Chevron ignored corrosion problem at refinery - report


The fire erupted when a vapor cloud ignited Aug. 6. The massive blaze endangered more than a dozen workers in the immediate vicinity, and the resulting thick, black smoke caused thousands to seek medical attention for related health issues. It was marked as one of the most serious U.S. refinery fires in recent years.

Federal investigators said an old and corroded pipe was the likely cause of the fire. According to the San Francisco Chronicle, workers complained to the state Division of Occupational Safety and Health about increased corrosion problems following a smaller fire at the plant a year ago.
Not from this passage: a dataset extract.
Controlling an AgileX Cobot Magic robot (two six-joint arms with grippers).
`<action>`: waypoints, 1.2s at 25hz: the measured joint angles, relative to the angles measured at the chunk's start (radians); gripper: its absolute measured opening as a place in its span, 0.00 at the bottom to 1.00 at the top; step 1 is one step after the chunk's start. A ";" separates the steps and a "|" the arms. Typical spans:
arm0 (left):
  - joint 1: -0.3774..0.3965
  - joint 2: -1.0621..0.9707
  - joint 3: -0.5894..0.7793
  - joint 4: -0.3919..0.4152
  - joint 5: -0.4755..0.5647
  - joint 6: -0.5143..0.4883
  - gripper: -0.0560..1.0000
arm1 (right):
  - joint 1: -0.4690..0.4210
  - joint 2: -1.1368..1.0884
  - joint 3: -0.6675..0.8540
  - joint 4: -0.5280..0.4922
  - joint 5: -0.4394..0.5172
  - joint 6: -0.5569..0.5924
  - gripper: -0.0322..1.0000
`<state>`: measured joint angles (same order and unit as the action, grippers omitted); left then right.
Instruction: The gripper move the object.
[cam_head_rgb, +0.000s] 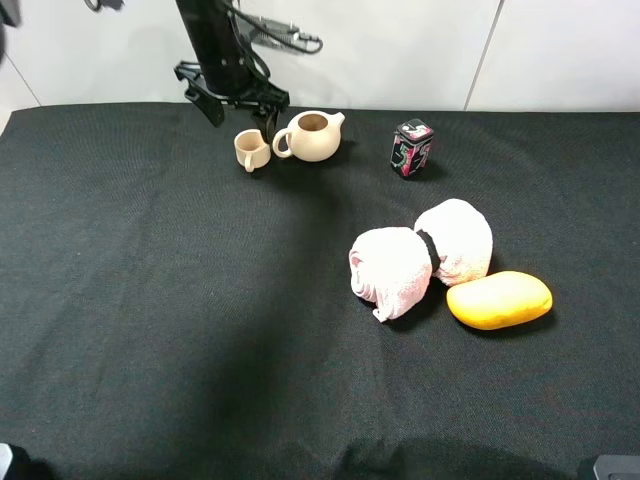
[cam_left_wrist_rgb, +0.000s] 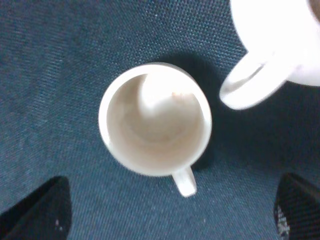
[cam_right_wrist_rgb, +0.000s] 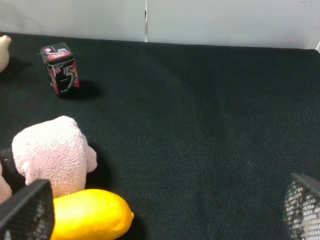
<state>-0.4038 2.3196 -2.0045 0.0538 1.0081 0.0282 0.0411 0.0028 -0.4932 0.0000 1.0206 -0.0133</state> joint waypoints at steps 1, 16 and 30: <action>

"We're afraid something is going to fall through the cracks," one worker told Cal/OSHA safety inspector Carla Fritz in documents obtained by The Chronicle.

The 2011 fire took place during a scheduled maintenance shutdown and was quickly extinguished. Chevron says the corrosion related to that fire was unexpected, and that they found nothing unusual afterward.

Cal/OSHA said in a statement that a violation notice was not issued to Chevron over the 2011 fire "because the problem alleged and potential hazard had been already identified and corrected."

The Richmond refinery, located about 10 miles northeast of San Francisco, produces about 16 percent of California's daily gasoline supply. The fire is being blamed for a spike in local gas prices to nearly $5 a gallon for regular unleaded.

The Associated Press contributed to this report.